Additionally, users need to request access in order to use the XSEDE venues of Kraken and Stampede. This access should also be requested by entering a Support ticket.
The batchsubmit command is invoked via the Workspace tool command ‘batchsubmit’. A variety of parameters are available to customize the behavior and performance of jobs submitted through batchsubmit.
Currently available venues are as follows:
- Local (job will execute within the NEEShub infrastructure)
- Kraken (www.xsede.org, NICS, National Institute for Computational Science)
- OSG (OpenScienceGrid)
How to Choose a Venue?
Selecting an appropriate venue to submit your jobs is an important step to guarantee the successful completion of the jobs. Here are some guidelines on choosing the right venue.
Before submitting a job (parallel job) the user should have an idea about how complex the job is. It is recommended that jobs be tested on NEEShub local first before an external venue. Users should have an approximate idea about the number of cores needed to run the job and the expected run time. Once the user determines these two parameters, the venue can be chosen from the following table.
|Venue||Number of Nodes
|Number of Processors per Node (ppn)||Max Number of Processors (ncpus)||Walltime||Comments|
|Local (NEEShub)||1||8 (max)||
16 (max) virtual cores
|Kraken||42 (max)||12 (max)||
|24:00:00 (max)||ncpus must be a multiple of 12|
|Stampede||256 (max)||16 (max)||
|24:00:00 (max)||ncpus must be a multiple of 16|
|Hansen||12 (max)||4 (max)||48 (max)||720:00:00 (max)|
|Carter||4||16||64 (max)||720:00:00 (max)|
An important parameter to note here is the walltime. If the expected running time of the job is more than the given walltime, the user should increase the number of processors so that the execution time is reduced. This will help user to narrow down to a venue as the number of processors is limited for each venue. For each venue the maximum value of ‘ncpus’ determines the total processors available. A user can either specify the ncpus value directly in the batchsubmit command or specify ‘nn’ and/or ‘ppn’ values. It is important to note that when ‘nn’ and ‘ppn’ are specified they should satisfy the minimum and maximum criterion as well as their product should be less than maximum value of ‘ncpus’.

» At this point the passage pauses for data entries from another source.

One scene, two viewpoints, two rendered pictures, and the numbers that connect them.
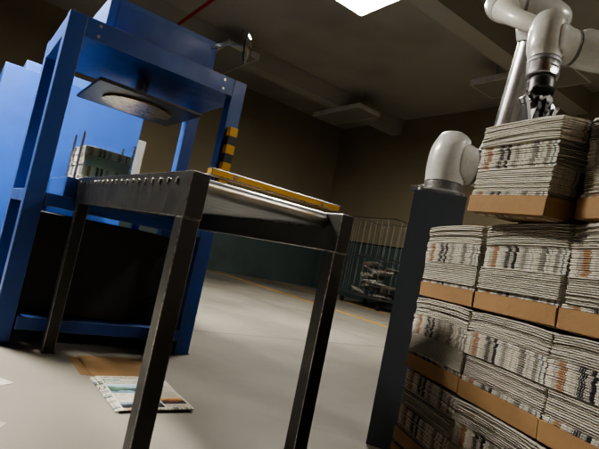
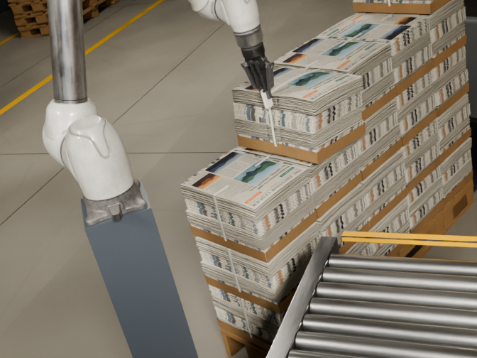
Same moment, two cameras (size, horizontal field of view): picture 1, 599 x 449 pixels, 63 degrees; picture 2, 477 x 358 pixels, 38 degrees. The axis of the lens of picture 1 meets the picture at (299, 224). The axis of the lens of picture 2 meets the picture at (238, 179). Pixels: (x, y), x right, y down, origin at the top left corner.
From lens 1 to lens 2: 3.07 m
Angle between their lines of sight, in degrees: 116
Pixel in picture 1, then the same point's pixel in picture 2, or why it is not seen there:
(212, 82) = not seen: outside the picture
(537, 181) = (355, 118)
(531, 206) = (359, 133)
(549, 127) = (356, 86)
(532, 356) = (358, 202)
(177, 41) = not seen: outside the picture
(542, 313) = (356, 180)
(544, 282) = (351, 167)
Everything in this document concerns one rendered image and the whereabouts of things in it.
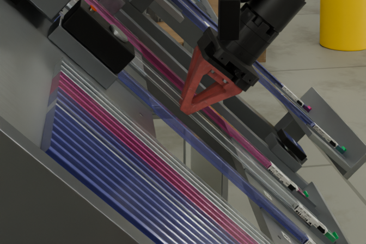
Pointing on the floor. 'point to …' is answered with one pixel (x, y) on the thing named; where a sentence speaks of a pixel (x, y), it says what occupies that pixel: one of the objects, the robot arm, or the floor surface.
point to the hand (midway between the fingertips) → (187, 105)
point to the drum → (344, 12)
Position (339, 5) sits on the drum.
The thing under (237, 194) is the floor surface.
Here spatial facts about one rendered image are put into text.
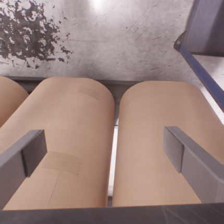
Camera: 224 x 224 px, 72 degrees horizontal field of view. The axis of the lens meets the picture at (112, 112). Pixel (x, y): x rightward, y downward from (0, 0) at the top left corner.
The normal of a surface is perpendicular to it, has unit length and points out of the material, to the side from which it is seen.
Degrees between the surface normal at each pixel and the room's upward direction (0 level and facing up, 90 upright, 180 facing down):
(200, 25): 0
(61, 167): 90
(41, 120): 90
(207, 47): 0
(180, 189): 90
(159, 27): 0
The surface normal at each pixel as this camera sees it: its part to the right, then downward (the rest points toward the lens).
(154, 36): -0.08, 0.64
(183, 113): 0.00, -0.77

Based on the complexity of jobs we can arrive at the following generalization,
|Job Size||Number of Cores||Venue to be Used|
|Large||> 100||Kraken, Stampede|
|Medium||20 < cores <100||Hansen|
|Small||0 < cores <20||Local (NEEShub)|
NOTE: Due to maintenance or other technical reasons some of the venues listed above may not be available for certain periods of time. Always use the command “batchsubmit --list” to see the venues that are currently available before submitting your job.

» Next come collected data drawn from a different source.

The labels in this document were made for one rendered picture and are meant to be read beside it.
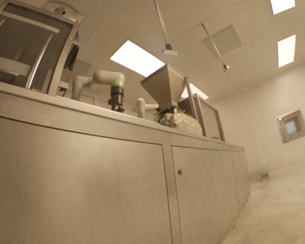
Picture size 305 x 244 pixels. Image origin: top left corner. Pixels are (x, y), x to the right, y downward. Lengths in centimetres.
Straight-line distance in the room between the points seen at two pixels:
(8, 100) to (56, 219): 25
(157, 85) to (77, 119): 108
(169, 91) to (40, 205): 121
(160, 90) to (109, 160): 106
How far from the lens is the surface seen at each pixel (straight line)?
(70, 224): 34
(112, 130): 38
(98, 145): 35
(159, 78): 133
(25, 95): 34
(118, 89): 99
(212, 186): 83
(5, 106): 34
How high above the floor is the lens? 63
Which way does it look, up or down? 20 degrees up
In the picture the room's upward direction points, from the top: 6 degrees counter-clockwise
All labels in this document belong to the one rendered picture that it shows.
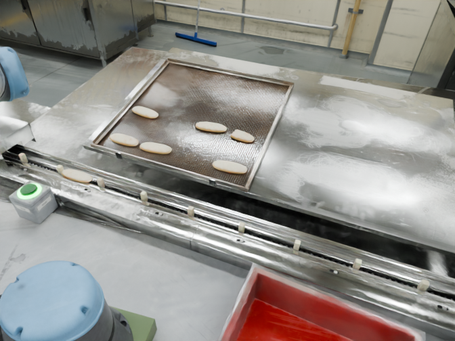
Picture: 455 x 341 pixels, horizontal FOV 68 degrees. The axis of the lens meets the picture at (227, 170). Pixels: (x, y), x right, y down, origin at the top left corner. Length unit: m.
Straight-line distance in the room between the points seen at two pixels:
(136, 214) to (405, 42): 3.62
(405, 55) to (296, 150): 3.25
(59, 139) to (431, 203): 1.15
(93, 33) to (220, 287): 3.10
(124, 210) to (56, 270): 0.40
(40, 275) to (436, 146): 1.04
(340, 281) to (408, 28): 3.51
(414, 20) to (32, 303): 3.94
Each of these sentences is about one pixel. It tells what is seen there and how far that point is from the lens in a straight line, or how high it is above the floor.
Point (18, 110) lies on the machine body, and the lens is 1.54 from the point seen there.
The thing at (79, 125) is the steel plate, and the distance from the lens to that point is 1.35.
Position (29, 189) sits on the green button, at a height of 0.91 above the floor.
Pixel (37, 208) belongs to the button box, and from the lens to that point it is 0.98.
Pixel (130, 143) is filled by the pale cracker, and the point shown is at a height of 0.90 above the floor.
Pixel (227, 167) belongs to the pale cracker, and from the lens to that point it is 0.94.
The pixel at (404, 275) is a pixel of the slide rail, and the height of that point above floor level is 0.85.
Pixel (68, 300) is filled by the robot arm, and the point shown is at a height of 1.08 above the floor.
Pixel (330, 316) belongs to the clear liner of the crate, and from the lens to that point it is 0.73.
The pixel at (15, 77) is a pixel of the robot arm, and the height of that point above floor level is 1.29.
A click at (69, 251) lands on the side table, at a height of 0.82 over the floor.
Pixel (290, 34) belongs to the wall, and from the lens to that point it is 4.51.
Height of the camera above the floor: 1.51
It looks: 40 degrees down
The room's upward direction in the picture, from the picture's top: 3 degrees clockwise
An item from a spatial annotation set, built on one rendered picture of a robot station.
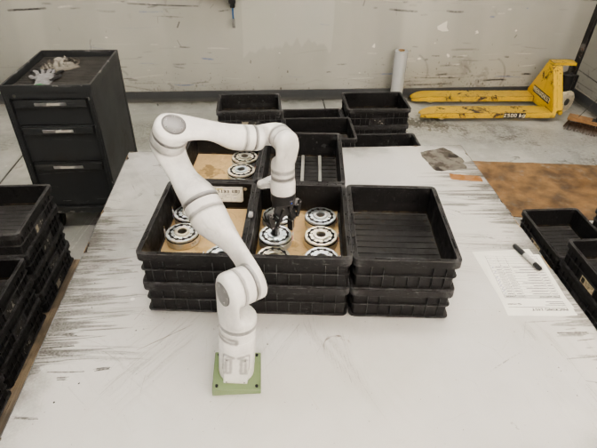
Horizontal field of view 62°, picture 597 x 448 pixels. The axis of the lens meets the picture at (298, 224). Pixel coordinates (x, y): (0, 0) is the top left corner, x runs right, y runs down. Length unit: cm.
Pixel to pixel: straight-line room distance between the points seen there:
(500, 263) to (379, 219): 44
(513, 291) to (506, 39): 373
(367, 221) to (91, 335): 92
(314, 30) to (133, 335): 365
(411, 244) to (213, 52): 347
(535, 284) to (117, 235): 145
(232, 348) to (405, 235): 71
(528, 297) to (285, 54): 353
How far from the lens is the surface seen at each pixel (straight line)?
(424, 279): 145
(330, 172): 196
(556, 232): 291
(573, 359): 161
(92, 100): 283
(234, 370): 131
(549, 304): 175
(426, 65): 503
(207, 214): 118
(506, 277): 179
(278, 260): 136
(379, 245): 159
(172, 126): 126
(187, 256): 140
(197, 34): 474
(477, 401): 141
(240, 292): 112
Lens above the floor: 179
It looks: 36 degrees down
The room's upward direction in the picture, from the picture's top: 1 degrees clockwise
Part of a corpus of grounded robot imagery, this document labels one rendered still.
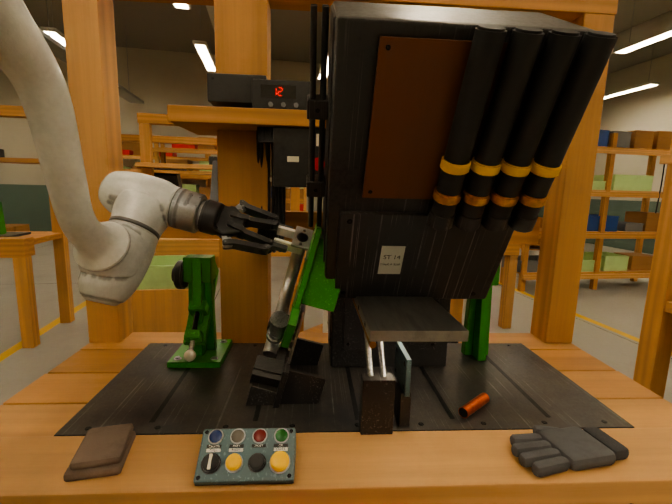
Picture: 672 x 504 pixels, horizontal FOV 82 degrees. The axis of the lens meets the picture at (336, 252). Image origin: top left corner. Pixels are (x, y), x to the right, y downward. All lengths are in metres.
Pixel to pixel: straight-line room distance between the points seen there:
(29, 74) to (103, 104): 0.60
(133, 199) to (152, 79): 10.59
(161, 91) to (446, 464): 11.02
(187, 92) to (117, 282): 10.48
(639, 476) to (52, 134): 1.05
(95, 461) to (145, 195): 0.48
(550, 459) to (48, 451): 0.83
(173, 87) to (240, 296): 10.29
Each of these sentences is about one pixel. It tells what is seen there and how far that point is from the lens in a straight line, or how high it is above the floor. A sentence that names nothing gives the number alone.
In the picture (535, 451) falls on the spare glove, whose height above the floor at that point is 0.92.
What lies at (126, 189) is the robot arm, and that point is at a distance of 0.91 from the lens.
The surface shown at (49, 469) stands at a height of 0.90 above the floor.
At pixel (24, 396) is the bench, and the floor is 0.88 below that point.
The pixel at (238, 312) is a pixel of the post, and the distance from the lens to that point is 1.20.
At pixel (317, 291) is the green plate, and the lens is 0.79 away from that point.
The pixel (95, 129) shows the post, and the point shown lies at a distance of 1.28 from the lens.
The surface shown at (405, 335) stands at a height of 1.12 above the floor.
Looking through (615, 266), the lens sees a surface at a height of 0.33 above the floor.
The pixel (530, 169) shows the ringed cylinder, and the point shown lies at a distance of 0.67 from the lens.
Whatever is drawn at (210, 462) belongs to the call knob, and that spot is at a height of 0.94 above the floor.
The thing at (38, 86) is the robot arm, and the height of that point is 1.47.
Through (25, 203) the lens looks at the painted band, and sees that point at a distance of 12.31.
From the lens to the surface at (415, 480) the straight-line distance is 0.72.
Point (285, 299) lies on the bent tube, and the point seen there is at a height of 1.09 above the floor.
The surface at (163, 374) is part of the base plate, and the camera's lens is 1.05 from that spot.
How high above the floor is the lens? 1.35
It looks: 9 degrees down
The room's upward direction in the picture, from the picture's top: 2 degrees clockwise
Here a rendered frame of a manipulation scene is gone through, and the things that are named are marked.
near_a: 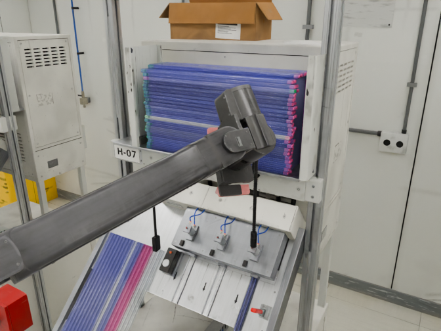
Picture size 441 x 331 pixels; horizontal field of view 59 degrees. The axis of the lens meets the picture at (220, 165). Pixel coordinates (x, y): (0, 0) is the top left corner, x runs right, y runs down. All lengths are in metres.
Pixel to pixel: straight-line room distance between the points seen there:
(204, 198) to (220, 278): 0.25
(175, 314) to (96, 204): 1.31
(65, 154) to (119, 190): 1.78
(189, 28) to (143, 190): 1.11
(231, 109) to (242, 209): 0.58
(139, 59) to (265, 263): 0.75
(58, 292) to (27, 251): 2.08
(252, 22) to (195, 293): 0.92
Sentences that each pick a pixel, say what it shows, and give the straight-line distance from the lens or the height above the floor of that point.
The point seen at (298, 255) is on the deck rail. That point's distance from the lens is 1.20.
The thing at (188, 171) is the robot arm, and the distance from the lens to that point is 0.57.
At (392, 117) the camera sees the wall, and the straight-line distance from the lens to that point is 2.53.
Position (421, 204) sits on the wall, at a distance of 2.68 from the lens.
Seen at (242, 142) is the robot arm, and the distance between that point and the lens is 0.62.
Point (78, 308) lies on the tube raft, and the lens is 1.47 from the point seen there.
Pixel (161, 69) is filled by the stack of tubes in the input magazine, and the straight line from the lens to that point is 1.25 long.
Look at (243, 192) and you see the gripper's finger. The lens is 0.78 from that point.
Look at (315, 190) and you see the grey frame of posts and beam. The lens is 1.11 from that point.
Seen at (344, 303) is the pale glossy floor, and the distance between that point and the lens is 2.92.
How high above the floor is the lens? 1.79
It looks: 20 degrees down
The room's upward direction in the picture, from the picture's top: straight up
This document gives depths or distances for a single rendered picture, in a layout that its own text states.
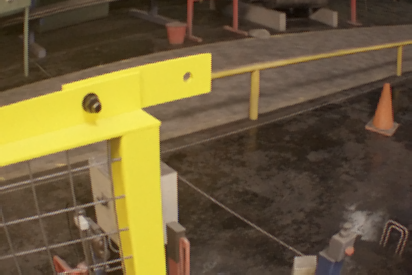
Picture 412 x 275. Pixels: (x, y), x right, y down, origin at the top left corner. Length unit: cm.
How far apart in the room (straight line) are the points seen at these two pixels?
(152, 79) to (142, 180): 12
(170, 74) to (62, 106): 15
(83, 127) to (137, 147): 7
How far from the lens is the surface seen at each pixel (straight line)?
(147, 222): 70
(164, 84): 70
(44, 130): 63
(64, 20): 960
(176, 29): 774
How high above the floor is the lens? 206
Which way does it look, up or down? 22 degrees down
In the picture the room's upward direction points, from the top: 1 degrees clockwise

Specifying The Location of The Executable
With the new version of batchsubmit, if the user is not using a custom version of the executable, the user need not specify the location of executable using the --appdir parameter. The batchsubmit command will automatically locate the executable and use it. The --appdir parameter is required only if the user wants to use a custom version of the executable.
Batchsubmit Job Completion Notification
Upon completion of a batchsubmit job, NEEShub users will receive email notification to the email address associated to their NEEShub user account. To determine which email account is associated to your NEEShub user account, login to NEEShub and click the myNEEShub link found in the upper right corner of most NEEShub screens.
The initial output area for batchsubmit jobs is called Scratch space. Although Scratch space is an extremely large storage area, it is only a temporary storage area and is not regularly backed up by NEEScomm IT. To ensure long-term access to batchsubmit job output, it is recommended that NEEShub users move batchsubmit job output to a permanent and backed up storage area with the SynchroNEES tool.
Batchsubmit Help documentation
To view the basic help documentation and parameter options for batchsubmit, enter ‘batchsubmit –h | more’ at the command line of the Workspace tool.
To request additional help for use of the batchsubmit command or recommended methods for running parallel jobs, enter a Support ticket.